## WHAT THIS TASK INVOLVES
Scan the material for the word "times", and copy each line where it shows up.

## SOURCE RECORDS

Content starts

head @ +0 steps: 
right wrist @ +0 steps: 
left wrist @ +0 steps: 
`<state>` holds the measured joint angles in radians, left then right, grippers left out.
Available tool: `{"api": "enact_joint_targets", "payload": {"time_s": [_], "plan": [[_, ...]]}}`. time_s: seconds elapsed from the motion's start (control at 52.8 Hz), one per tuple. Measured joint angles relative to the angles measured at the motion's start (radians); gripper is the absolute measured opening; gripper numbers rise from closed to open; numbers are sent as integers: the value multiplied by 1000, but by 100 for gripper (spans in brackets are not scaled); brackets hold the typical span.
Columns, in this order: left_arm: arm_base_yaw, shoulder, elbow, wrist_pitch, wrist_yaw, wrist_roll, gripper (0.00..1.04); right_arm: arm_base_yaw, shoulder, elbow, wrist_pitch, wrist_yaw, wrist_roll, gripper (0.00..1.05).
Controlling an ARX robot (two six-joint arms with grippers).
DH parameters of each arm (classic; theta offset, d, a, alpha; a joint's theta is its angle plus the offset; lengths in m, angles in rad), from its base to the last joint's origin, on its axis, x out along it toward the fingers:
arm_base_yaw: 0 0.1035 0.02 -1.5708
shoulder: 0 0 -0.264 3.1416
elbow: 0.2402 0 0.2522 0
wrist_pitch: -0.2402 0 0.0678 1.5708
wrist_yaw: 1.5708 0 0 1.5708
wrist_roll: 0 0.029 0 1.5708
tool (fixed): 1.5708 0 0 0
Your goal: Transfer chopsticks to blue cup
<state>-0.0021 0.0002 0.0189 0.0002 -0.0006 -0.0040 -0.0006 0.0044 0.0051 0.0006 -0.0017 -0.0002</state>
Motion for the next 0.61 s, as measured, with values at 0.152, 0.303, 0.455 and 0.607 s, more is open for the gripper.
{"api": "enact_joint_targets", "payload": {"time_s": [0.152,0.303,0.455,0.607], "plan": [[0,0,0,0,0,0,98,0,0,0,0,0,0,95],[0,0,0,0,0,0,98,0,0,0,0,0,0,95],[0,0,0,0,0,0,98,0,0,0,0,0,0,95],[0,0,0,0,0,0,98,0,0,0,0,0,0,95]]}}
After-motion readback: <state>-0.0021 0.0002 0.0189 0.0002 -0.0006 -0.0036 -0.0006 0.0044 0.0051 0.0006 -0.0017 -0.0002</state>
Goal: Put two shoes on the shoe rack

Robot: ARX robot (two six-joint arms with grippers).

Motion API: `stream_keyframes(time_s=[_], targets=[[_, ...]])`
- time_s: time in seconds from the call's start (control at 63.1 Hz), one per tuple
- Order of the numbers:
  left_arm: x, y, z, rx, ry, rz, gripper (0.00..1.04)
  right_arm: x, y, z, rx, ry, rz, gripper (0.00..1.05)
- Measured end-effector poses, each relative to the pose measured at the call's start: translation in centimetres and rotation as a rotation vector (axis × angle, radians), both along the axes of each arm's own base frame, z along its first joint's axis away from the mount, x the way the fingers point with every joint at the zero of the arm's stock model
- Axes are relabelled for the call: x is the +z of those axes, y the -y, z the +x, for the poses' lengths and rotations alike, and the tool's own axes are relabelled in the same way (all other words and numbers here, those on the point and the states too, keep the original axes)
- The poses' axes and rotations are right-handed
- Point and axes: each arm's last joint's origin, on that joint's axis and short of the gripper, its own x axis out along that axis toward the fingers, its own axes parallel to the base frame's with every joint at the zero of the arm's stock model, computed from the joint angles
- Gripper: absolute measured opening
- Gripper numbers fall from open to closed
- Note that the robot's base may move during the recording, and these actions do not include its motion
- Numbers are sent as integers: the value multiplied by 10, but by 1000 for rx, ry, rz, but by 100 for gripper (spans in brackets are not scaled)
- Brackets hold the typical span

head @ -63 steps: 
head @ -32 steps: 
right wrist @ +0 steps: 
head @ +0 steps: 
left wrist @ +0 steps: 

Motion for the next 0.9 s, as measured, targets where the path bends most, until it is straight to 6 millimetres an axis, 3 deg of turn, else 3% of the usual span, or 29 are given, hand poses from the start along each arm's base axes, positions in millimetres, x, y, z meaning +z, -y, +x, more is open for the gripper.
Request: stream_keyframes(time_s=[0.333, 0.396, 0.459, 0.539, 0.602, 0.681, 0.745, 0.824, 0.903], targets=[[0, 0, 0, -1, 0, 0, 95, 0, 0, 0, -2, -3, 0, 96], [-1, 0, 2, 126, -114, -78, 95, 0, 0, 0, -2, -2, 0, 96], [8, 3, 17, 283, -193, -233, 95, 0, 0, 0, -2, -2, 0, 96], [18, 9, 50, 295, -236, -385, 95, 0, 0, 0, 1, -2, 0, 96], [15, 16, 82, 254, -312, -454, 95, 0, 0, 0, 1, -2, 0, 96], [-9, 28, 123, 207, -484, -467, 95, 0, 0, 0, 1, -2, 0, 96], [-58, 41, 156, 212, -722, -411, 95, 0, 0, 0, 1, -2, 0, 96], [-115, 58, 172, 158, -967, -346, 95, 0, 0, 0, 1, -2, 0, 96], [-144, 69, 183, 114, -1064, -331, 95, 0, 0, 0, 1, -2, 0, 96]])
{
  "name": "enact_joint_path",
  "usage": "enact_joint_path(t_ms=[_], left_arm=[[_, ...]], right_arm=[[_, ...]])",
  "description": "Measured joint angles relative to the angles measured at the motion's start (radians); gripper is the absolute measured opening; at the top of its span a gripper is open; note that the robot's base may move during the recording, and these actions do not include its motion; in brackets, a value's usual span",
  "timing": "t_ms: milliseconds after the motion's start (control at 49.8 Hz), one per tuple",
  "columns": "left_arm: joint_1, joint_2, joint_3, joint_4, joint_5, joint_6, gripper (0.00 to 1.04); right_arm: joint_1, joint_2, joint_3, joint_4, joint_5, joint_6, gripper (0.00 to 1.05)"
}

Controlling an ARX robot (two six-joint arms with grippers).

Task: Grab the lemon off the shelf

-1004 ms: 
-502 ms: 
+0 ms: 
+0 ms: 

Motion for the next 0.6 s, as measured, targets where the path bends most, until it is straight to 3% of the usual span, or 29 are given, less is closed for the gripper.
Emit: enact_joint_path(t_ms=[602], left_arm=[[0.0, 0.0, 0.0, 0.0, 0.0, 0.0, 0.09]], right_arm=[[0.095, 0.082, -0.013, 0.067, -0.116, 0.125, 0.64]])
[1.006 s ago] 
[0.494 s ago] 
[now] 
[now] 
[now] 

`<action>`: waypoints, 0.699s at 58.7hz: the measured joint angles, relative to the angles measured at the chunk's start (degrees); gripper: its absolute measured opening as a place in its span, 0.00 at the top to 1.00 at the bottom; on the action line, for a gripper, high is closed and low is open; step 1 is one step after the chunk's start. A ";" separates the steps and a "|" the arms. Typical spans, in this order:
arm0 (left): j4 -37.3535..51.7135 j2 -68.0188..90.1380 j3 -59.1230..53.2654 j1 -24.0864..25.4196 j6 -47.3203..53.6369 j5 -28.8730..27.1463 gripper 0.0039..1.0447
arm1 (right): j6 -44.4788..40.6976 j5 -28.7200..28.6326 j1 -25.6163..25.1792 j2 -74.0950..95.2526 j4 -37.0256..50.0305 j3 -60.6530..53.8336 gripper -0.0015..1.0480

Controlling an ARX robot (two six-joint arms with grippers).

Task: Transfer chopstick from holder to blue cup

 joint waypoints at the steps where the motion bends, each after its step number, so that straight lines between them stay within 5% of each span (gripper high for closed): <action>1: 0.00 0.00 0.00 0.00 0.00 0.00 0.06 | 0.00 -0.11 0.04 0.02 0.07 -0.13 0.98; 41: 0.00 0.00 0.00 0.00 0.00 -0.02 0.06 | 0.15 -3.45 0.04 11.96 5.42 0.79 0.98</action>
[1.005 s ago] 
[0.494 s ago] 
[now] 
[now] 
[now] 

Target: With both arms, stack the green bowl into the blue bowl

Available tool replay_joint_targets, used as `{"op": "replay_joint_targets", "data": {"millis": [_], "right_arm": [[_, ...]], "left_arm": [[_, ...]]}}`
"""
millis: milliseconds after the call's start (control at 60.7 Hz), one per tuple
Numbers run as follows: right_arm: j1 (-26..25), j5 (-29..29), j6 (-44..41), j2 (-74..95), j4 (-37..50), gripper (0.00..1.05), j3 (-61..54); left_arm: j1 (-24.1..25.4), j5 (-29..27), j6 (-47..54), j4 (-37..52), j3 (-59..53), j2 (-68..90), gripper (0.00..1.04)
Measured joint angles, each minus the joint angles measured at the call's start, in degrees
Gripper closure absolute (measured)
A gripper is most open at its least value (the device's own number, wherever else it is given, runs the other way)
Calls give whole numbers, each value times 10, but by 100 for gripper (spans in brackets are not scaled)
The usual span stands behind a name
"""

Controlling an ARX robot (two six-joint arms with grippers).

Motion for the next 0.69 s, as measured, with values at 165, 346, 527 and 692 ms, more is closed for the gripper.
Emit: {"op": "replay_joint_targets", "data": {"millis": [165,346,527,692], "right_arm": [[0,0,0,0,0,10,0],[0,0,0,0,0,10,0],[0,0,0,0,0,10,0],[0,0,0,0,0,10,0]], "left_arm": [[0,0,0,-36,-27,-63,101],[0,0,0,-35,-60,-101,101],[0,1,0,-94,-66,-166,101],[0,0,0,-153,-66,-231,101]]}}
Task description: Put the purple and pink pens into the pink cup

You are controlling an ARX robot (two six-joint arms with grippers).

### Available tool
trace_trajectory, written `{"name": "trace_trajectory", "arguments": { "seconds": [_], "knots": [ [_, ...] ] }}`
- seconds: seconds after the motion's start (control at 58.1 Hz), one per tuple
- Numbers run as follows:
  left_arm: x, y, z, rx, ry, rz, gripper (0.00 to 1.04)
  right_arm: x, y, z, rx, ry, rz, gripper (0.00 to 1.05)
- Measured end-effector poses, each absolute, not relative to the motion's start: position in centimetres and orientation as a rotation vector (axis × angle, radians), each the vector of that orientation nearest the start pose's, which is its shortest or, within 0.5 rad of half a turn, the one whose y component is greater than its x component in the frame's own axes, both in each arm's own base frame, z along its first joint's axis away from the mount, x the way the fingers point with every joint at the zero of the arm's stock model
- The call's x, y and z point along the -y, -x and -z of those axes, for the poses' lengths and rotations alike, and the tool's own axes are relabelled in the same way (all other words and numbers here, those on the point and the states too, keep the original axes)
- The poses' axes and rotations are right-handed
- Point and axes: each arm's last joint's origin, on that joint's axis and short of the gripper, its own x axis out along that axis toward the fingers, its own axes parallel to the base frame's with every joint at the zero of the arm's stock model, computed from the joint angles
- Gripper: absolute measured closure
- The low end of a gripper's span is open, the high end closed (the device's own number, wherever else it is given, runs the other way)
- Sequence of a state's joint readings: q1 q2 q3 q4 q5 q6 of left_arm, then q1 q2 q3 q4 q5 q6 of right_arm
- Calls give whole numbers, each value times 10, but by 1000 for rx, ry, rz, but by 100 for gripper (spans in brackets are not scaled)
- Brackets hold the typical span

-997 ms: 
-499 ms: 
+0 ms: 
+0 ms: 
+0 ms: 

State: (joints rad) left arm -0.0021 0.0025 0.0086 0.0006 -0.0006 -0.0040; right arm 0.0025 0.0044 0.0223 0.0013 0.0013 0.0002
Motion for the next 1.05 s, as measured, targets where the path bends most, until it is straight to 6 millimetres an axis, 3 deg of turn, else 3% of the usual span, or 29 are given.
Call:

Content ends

## SOLVED PROBLEM
Calls give whole numbers, each value times 10, but by 100 for gripper (spans in brackets are not scaled)
- Calls give whole numbers, each value times 10, but by 1000 for rx, ry, rz, but by 100 for gripper (spans in brackets are not scaled)

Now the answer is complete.